* Assignment *
List all lines of the data containing the word "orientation".

————

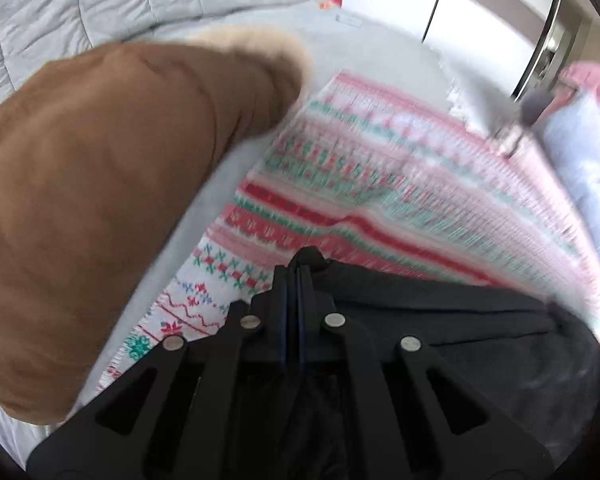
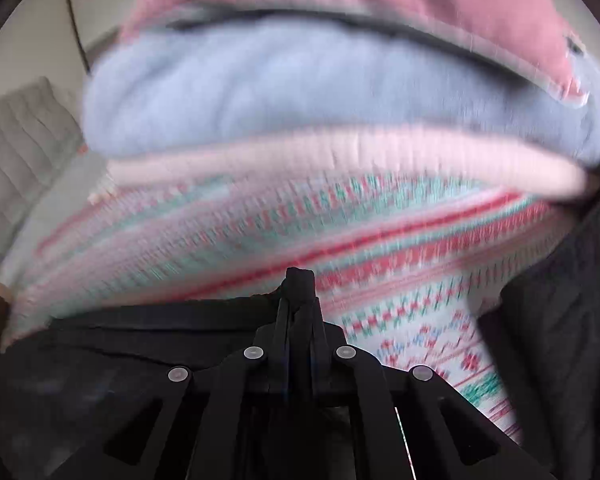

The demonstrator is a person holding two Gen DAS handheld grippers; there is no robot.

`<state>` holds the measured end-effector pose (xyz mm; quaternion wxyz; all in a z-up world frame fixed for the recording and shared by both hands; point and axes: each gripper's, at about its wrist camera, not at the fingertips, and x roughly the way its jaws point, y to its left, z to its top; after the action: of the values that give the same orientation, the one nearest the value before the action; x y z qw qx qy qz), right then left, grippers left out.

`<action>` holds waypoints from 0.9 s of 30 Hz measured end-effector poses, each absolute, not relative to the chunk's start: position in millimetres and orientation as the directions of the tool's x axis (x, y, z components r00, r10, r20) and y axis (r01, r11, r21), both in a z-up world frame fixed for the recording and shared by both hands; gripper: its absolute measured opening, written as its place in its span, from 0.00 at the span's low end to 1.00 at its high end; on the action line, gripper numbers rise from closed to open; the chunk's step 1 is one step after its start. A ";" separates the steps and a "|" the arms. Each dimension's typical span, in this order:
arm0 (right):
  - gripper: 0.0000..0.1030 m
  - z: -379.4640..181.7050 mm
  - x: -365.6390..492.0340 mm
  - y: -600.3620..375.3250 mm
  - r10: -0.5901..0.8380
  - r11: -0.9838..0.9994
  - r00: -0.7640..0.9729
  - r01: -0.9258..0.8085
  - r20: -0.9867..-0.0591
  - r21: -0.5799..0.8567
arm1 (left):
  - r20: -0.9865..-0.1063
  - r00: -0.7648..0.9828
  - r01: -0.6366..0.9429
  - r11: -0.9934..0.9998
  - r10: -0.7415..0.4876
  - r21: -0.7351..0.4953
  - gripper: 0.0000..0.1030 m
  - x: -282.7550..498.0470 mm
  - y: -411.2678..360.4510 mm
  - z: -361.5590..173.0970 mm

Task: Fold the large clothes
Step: 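Lower the folded jacket onto the blanket and open both tools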

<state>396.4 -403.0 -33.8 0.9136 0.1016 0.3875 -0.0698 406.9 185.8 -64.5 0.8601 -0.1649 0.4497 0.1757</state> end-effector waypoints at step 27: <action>0.70 0.9 227.6 -297.0 0.245 0.970 0.634 -0.170 -0.733 0.176 | -0.740 0.666 0.014 0.993 -0.095 -0.115 0.66 252.1 13.9 12.6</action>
<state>227.6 -297.0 0.9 0.9029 0.0453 0.4119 0.1148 252.1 13.9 12.6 0.9114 -0.0497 0.4074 -0.0301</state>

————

* Solution for this exercise *
`<state>` holds the measured end-effector pose (xyz mm; quaternion wxyz; all in a z-up world frame fixed for the recording and shared by both hands; point and axes: each gripper's, at about its wrist camera, not at the fingertips, and x roughly the way its jaws point, y to its left, z to its top; after the action: of the values that give the same orientation, the one nearest the value before the action; x y z qw qx qy qz), right then left, grippers left out.
`<action>` holds waypoints from 0.9 s of 30 Hz measured end-effector poses, each absolute, not relative to the chunk's start: position in millimetres and orientation as the directions of the tool's x axis (x, y, z components r00, r10, r20) and y axis (r01, r11, r21), both in a z-up world frame fixed for the recording and shared by both hands; gripper: its absolute measured opening, written as its place in its span, from 0.00 at the span's low end to 1.00 at its high end; on the action line, gripper numbers rise from closed to open; the chunk's step 1 is one step after its start. A ";" separates the steps and a "|" the arms. Each dimension's typical span, in this order:

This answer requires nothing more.